Task to carry out
Everything from the first line of the data through the line with "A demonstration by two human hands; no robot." is to be echoed exactly, minus the pictures.

————————

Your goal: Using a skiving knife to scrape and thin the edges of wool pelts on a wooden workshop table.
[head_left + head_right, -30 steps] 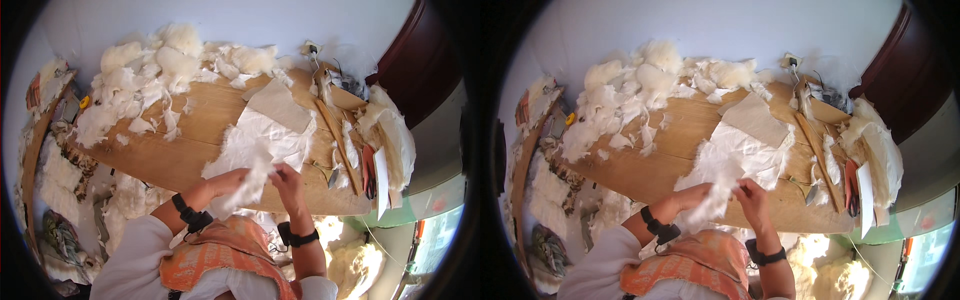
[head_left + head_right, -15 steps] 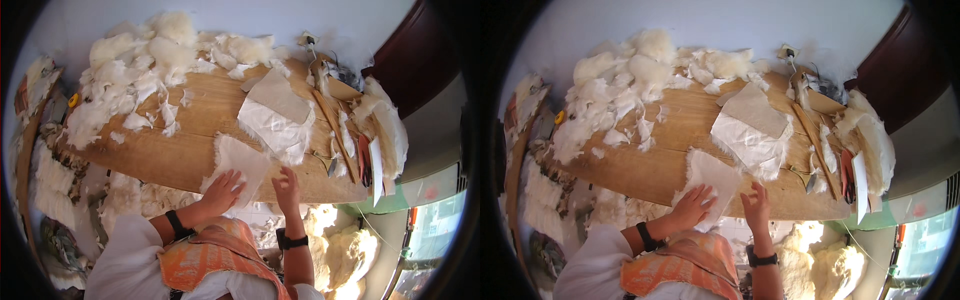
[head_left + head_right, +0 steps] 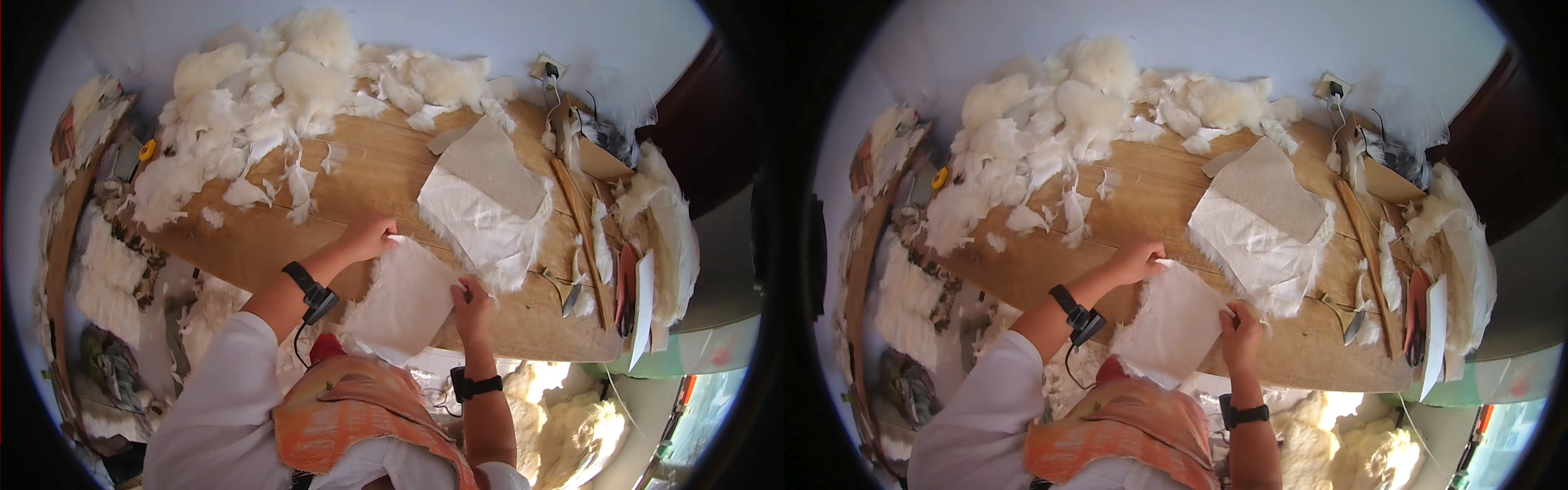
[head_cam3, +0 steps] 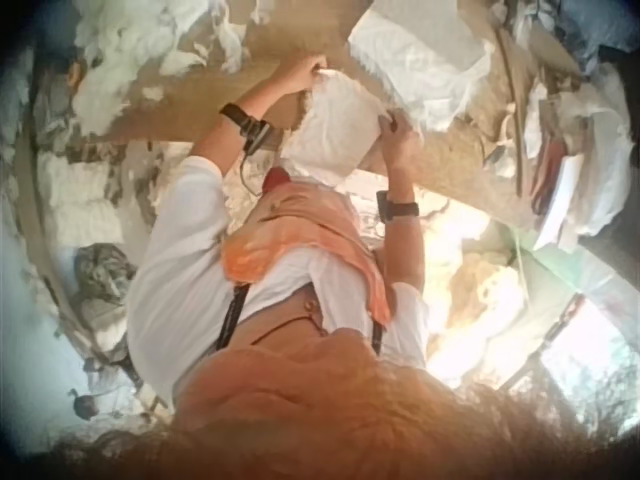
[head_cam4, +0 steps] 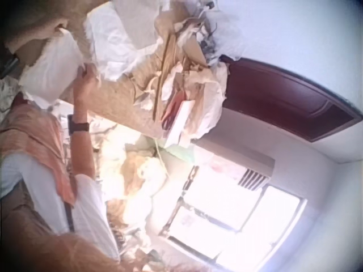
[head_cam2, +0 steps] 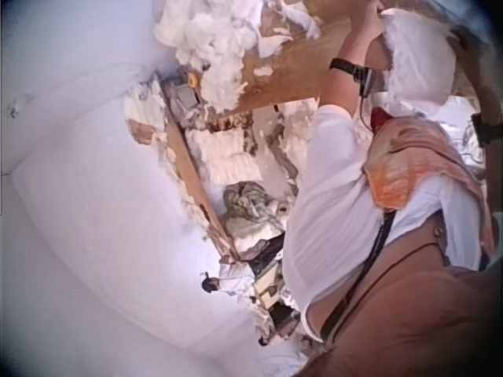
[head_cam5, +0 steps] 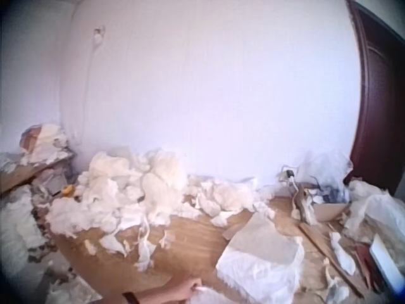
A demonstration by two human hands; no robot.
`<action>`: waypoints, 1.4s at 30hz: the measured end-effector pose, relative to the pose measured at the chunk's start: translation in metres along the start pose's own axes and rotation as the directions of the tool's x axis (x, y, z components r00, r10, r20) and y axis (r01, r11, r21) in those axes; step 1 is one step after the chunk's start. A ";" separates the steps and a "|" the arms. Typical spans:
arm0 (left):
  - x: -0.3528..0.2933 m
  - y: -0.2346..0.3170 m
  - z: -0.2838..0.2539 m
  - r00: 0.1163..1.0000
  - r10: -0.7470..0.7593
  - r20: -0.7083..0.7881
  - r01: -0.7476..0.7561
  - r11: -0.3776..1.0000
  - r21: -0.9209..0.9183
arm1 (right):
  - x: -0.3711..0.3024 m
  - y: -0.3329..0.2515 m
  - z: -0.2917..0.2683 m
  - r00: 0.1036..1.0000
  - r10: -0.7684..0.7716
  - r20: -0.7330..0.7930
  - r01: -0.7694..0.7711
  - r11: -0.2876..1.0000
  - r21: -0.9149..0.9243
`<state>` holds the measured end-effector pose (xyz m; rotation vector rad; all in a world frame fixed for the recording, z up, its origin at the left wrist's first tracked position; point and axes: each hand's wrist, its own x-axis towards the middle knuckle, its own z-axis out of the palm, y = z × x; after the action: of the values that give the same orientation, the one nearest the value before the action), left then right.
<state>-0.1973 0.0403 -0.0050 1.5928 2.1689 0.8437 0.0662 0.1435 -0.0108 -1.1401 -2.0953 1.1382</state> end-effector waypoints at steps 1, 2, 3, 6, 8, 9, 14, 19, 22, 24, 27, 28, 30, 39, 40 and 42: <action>0.000 -0.003 -0.006 0.990 -0.070 0.124 0.082 0.992 -0.099 | 0.000 -0.004 -0.001 1.000 -0.017 -0.019 0.017 1.000 0.000; -0.002 -0.007 -0.015 0.990 -0.053 0.131 0.066 0.993 -0.096 | 0.001 -0.011 -0.004 0.999 -0.048 0.011 0.048 0.998 -0.026; -0.008 -0.011 -0.024 0.970 -0.015 0.242 0.028 0.998 -0.049 | 0.001 -0.018 -0.005 0.999 0.008 0.049 -0.004 0.996 -0.084; -0.024 -0.014 -0.036 0.938 0.026 0.345 -0.018 1.000 -0.025 | 0.006 -0.050 -0.005 0.953 -0.263 -0.149 0.211 0.932 -0.296; -0.031 -0.017 -0.040 0.954 0.065 0.293 -0.052 0.997 -0.052 | 0.014 -0.073 0.008 0.941 -0.308 -0.140 0.240 0.900 -0.363; -0.032 -0.019 -0.041 0.947 0.079 0.312 -0.060 0.996 -0.070 | 0.022 -0.082 0.020 0.924 -0.364 -0.116 0.288 0.864 -0.414; -0.029 -0.031 -0.044 0.922 0.162 0.352 -0.098 0.976 -0.193 | 0.063 -0.091 0.116 0.945 -0.328 0.004 0.277 0.789 -0.548; -0.027 -0.039 -0.042 0.962 0.133 0.238 -0.059 0.954 -0.294 | 0.065 -0.073 0.138 0.961 -0.278 -0.007 0.185 0.660 -0.728; -0.022 -0.043 -0.036 0.959 0.177 0.219 -0.110 0.952 -0.285 | 0.067 -0.073 0.137 0.961 -0.276 0.010 0.191 0.641 -0.743; -0.020 -0.046 -0.033 0.951 0.196 0.238 -0.129 0.954 -0.270 | 0.069 -0.076 0.138 0.967 -0.256 0.006 0.175 0.645 -0.744; -0.016 -0.049 -0.032 0.944 0.210 0.255 -0.123 0.940 -0.319 | 0.071 -0.079 0.140 0.974 -0.229 -0.004 0.152 0.659 -0.737; -0.015 -0.050 -0.032 0.931 0.228 0.286 -0.109 0.919 -0.380 | 0.071 -0.078 0.139 0.978 -0.209 -0.019 0.130 0.674 -0.728; -0.014 -0.053 -0.034 0.909 0.259 0.328 -0.092 0.889 -0.448 | 0.071 -0.076 0.138 0.980 -0.200 -0.012 0.128 0.670 -0.731; -0.021 -0.065 -0.034 0.871 0.294 0.394 0.009 0.791 -0.611 | 0.075 -0.079 0.137 0.980 -0.197 -0.001 0.136 0.679 -0.722; -0.022 -0.065 -0.033 0.873 0.317 0.372 -0.033 0.797 -0.603 | 0.074 -0.079 0.136 0.985 -0.175 -0.005 0.116 0.672 -0.731; -0.025 -0.063 -0.034 0.872 0.355 0.337 -0.101 0.804 -0.587 | 0.072 -0.077 0.134 0.980 -0.199 -0.004 0.134 0.676 -0.724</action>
<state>-0.2560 -0.0056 -0.0205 1.5595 1.2715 0.9636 -0.1035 0.1232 -0.0147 -1.2379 -2.5954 0.1186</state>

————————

Your response
Your goal: Using a skiving knife to scrape and thin the edges of wool pelts on a wooden workshop table.
[head_left + head_right, -30 steps] 
[head_left + head_right, -15 steps] 
[head_left + head_right, +0 steps] 
[head_cam3, +0 steps] 
[head_cam4, +0 steps] 
[head_cam2, +0 steps] 
[head_cam5, +0 steps] 
A demonstration by two human hands; no robot.

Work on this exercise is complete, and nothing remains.